The 3rd Circuit affirmed Thursday.

Gibson correctly tossed Sharratt's Sixth Amendment claim, as he failed to establish that the legislator's comments adversely impacted a criminal proceeding, the 13-page opinion states.

Sharratt had also brought a Fifth Amendment claim, but declined to argue that claim on appeal.

A key issue before the federal appeals court was whether Murtha had acted within the scope of his federal employment when he made the allegedly slanderous statements, and whether the government therefore properly stepped in as a defendant for the constitutional claims.

Sharratt argued that Murtha shouldn't have been afforded that substitution because the lawmaker was acting beyond the scope of his employment. He claimed the lawmaker's comments concerned a criminal proceeding that was under the exclusive purview of the Executive Branch and were not authorized by Murtha's constituents.

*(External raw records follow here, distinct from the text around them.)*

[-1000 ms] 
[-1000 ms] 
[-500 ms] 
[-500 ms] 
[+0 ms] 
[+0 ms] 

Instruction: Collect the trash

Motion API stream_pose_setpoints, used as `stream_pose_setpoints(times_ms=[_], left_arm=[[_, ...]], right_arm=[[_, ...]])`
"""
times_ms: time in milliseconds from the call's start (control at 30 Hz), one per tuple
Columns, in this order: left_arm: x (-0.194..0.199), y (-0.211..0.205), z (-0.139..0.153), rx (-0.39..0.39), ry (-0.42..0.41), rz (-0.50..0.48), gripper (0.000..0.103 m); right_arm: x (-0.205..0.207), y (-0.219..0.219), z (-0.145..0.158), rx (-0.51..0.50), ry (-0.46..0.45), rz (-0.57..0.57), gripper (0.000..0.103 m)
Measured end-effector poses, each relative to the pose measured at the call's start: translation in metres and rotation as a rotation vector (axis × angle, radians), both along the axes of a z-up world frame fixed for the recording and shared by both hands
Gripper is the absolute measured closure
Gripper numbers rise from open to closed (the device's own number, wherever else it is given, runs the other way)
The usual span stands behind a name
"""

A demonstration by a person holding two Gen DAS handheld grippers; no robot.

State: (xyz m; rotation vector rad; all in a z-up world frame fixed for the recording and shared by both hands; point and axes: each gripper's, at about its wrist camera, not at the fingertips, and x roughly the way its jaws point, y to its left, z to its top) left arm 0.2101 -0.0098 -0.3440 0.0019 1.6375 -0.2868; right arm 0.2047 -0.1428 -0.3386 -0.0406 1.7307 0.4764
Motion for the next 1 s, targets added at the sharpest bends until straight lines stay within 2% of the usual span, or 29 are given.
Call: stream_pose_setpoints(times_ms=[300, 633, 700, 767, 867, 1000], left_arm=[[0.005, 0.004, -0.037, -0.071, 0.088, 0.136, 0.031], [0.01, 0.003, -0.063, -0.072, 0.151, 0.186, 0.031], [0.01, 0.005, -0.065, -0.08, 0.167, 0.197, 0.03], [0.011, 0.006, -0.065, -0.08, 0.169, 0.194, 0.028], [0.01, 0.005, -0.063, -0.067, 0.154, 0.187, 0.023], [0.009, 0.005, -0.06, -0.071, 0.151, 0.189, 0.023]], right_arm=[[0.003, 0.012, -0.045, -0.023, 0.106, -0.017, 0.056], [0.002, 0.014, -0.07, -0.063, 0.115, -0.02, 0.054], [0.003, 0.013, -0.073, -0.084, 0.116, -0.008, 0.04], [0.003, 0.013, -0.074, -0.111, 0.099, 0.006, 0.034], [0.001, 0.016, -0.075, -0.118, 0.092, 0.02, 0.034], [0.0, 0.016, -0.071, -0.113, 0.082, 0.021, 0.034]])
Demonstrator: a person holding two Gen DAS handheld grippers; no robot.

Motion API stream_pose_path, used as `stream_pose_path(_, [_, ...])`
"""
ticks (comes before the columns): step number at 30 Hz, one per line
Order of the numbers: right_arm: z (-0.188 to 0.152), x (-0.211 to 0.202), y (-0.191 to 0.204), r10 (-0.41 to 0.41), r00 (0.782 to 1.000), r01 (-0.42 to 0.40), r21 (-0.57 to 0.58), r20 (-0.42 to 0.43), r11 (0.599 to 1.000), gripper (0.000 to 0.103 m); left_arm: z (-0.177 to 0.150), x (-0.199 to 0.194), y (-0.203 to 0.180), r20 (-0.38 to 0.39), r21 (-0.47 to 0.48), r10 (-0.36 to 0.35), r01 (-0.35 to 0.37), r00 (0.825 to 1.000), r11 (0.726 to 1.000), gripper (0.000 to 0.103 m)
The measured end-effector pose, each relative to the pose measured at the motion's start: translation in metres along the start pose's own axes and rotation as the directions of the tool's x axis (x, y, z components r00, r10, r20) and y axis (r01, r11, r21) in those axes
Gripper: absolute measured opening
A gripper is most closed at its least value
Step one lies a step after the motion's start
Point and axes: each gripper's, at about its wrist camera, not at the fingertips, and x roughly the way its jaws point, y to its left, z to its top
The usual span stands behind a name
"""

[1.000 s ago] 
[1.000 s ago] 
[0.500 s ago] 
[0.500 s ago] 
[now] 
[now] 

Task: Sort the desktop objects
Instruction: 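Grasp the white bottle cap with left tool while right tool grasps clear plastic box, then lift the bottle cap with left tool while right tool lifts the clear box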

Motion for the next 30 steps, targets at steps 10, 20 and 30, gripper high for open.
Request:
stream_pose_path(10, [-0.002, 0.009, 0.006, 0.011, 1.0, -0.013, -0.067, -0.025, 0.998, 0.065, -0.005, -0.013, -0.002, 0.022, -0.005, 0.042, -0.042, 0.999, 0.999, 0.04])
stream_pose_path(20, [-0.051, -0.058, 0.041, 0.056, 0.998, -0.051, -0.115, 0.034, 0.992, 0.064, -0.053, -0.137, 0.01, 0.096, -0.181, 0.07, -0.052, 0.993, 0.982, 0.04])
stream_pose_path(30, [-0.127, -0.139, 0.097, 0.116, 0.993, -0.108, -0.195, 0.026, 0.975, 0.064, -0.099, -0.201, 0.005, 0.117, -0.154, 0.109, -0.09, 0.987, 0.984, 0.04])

A three-judge appellate panel disagreed. "It is plain that Murtha's comments addressed a subject that is appropriate for a member of the Legislative Branch to broach," Judge Leonard Garth wrote for the court.

"Moreover, it is beyond peradventure that a congressman does not require explicit permission from his constituents each time he seeks to opine on an issue of public importance," he added. "We therefore conclude that Sharratt failed to plead a plausible claim that Murtha's comments on the Haditha incident exceeded the scope of Murtha s employment."

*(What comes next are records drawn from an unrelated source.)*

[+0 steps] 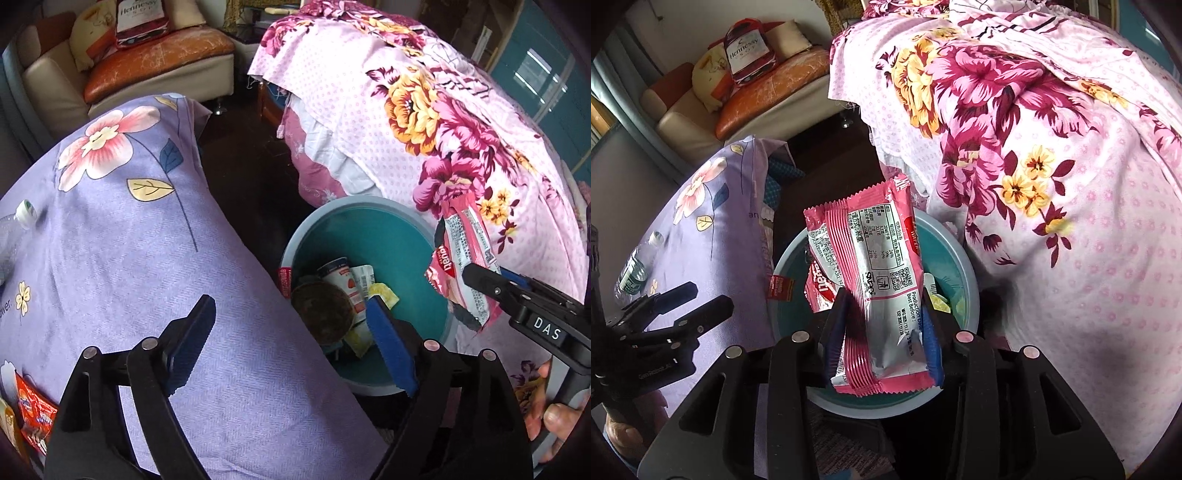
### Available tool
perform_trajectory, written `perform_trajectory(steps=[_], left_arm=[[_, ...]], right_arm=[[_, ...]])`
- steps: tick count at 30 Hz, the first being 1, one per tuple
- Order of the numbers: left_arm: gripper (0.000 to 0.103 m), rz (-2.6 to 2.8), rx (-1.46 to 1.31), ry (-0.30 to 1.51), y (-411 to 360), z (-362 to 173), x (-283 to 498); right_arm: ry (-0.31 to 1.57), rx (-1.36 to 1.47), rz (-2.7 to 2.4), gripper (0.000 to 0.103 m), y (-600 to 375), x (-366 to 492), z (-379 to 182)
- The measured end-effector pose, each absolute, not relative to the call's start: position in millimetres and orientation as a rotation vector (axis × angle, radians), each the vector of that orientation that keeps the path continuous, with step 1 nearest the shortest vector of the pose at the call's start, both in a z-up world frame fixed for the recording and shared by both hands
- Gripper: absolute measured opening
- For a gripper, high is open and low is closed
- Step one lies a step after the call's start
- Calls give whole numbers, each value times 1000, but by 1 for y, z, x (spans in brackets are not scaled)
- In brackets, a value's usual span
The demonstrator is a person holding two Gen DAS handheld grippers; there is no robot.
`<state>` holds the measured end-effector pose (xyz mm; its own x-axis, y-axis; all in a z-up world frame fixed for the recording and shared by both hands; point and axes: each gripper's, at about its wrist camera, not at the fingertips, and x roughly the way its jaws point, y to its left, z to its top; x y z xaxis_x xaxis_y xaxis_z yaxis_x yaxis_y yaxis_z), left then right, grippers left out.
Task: Collect trash
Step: 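Carry the bowl and pink wrapper to the teal bin and open both tools, then move both open tools back to the remaining snack packets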
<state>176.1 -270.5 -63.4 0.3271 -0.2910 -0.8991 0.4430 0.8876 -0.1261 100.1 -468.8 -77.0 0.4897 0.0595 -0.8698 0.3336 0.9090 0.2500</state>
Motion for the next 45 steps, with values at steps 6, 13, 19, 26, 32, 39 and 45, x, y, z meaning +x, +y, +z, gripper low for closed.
perform_trajectory(steps=[6, 13, 19, 26, 32, 39, 45], left_arm=[[89, -467, 114, 1149, -247, -60, 172], [90, -464, 101, 1166, -229, -61, 161], [91, -465, 88, 1161, -212, -53, 149], [93, -452, 69, 1132, -185, -41, 134], [94, -424, 38, 1110, -155, -32, 124], [94, -392, -6, 1097, -118, -26, 114], [94, -355, -45, 1093, -84, -26, 108]], right_arm=[[1067, 419, -162, 65, -461, 102, -76], [1075, 429, -171, 71, -452, 98, -70], [1079, 405, -162, 76, -437, 91, -58], [1072, 367, -140, 76, -410, 83, -42], [1067, 327, -115, 76, -382, 81, -29], [1063, 288, -81, 77, -350, 81, -17], [1076, 247, -40, 77, -317, 87, -12]])
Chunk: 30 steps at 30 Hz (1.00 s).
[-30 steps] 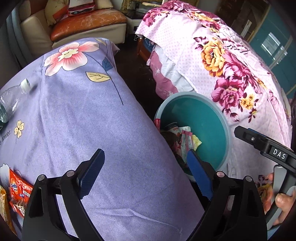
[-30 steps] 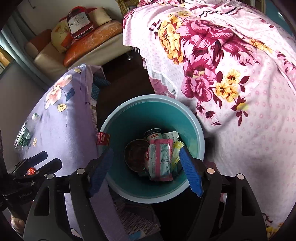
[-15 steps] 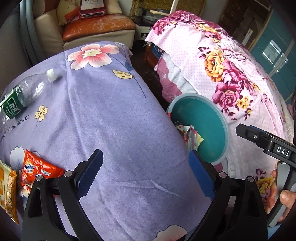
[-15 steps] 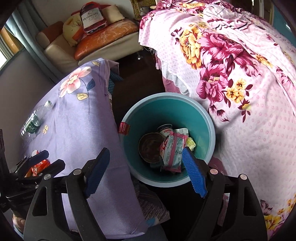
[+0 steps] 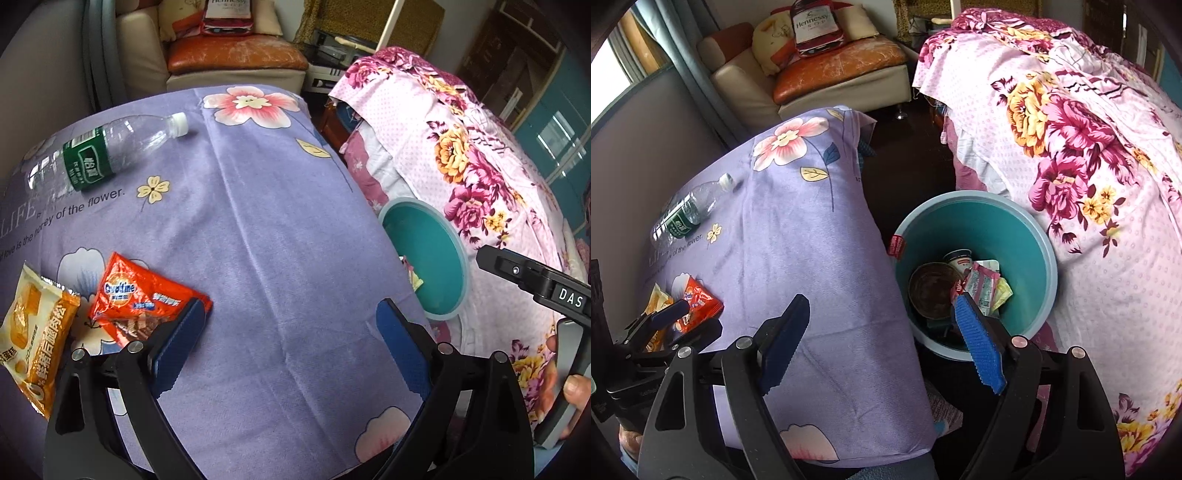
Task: Collect trash
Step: 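Move both open tools back to the remaining snack packets, then grasp the yellow cake packet with the left tool while the right tool grasps the orange Ovaltine packet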
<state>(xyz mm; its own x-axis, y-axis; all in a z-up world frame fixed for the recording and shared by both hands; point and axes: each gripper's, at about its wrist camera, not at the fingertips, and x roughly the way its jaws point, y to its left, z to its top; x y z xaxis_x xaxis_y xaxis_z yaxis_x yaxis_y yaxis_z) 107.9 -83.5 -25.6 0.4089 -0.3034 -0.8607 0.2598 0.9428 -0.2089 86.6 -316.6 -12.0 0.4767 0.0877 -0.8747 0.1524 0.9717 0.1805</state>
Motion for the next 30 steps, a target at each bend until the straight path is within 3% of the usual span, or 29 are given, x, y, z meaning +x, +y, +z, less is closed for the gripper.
perform_trajectory(steps=[30], left_arm=[[94, -114, -183, 1024, 116, -13, 87]], right_arm=[[1156, -7, 194, 77, -132, 127, -10]])
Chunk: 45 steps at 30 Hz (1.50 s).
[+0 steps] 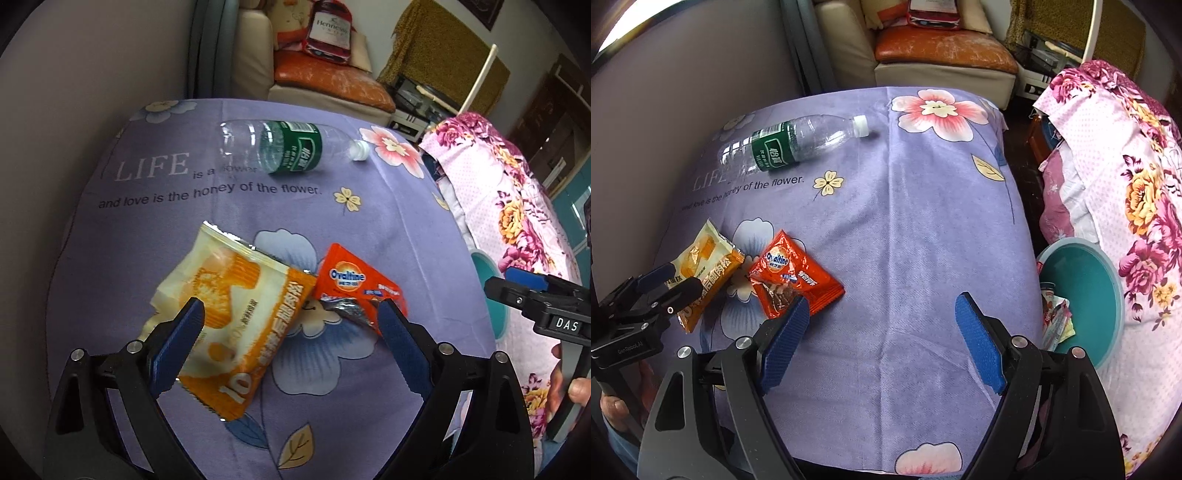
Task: Collect trash
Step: 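Grasp the yellow cake packet with the left tool while the right tool grasps the orange Ovaltine packet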
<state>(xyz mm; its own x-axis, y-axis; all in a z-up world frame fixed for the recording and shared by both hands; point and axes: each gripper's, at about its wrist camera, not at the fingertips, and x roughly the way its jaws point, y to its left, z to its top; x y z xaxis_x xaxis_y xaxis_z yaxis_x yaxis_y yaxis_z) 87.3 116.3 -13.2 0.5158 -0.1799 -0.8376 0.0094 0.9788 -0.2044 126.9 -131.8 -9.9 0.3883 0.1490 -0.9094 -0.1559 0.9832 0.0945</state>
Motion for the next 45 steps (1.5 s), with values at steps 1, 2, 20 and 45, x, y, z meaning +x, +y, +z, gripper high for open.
perform_trajectory(steps=[1, 2, 20, 45], left_arm=[[94, -102, -173, 1023, 121, -14, 87], [94, -89, -165, 1023, 126, -14, 87], [94, -76, -142, 1154, 146, -71, 85], [53, -105, -354, 1039, 207, -49, 95]], right_arm=[[1159, -11, 196, 77, -129, 128, -11], [1162, -12, 198, 77, -129, 128, -12], [1216, -18, 258, 77, -109, 142, -39], [1272, -131, 478, 77, -45, 175, -83]])
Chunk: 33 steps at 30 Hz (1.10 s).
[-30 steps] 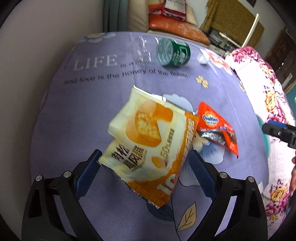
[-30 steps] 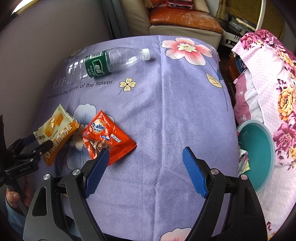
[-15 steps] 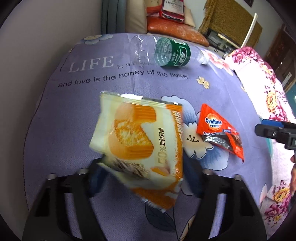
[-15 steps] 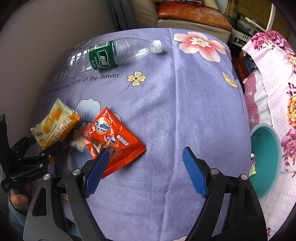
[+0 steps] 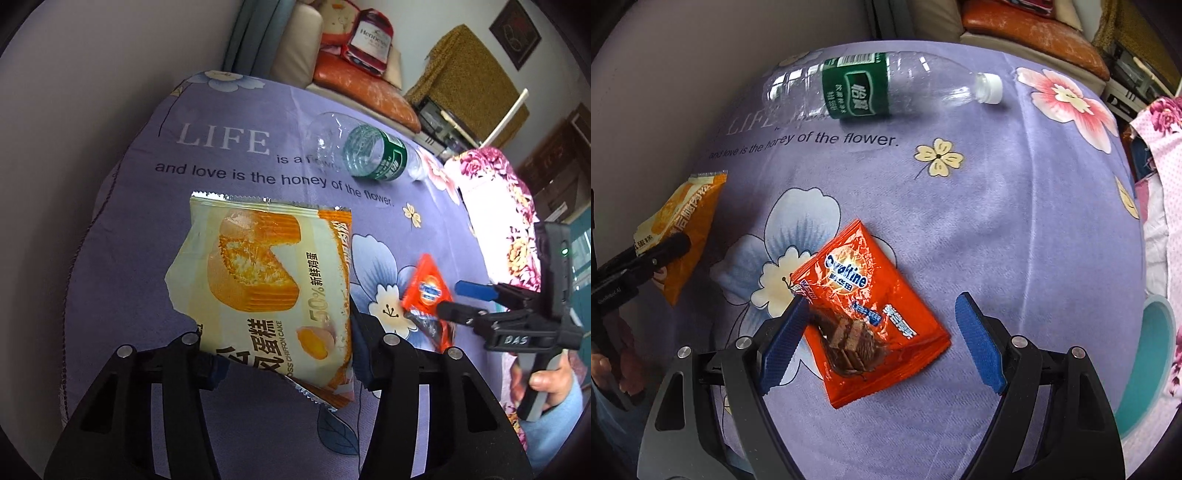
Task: Collect trash
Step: 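Grasp the yellow cake packet with the left tool while the right tool grasps the orange Ovaltine packet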
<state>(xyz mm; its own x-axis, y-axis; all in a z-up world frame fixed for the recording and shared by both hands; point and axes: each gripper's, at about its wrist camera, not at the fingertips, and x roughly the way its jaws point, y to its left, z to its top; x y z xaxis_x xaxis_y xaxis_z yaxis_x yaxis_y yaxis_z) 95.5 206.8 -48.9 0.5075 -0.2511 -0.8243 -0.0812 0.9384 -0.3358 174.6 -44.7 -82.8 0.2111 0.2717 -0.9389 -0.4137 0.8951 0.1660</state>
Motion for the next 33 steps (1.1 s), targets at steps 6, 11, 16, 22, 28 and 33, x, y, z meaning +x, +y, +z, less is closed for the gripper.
perform_trajectory(steps=[6, 11, 16, 22, 28, 33], left_arm=[[53, -112, -323, 1052, 196, -52, 100], [53, -99, -314, 1063, 194, -58, 100], [57, -78, -291, 1075, 188, -63, 100], [60, -51, -276, 1083, 185, -67, 100], [61, -44, -260, 1083, 181, -66, 97], [62, -42, -254, 1081, 178, -67, 98]], right_arm=[[1292, -150, 495, 77, -41, 170, -95], [1285, -142, 518, 77, -44, 164, -95], [1290, -146, 539, 43, -42, 158, -95], [1264, -154, 568, 12, -40, 141, -81], [1231, -143, 560, 7, -45, 127, -64], [1224, -128, 554, 7, -47, 123, -55]])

Another of the Marines, Staff Sgt. Frank Wuterich, filed a libel suit against Murtha in August 2006.

In that case, Wuterich also argued that Murtha's comments "were made outside of the scope of his employment as a U.S. Congressman."

But in contrast with the District Judge's decision in Sharratt, a judge in Washington refused to substitute Murtha with the United States as a defendant pending a deposition of the lawmaker and fulfillment of Wuterich's request for various discovery-related documents.

An appeals court reversed reversed that decision in April 2009, and the District Court the suit days later.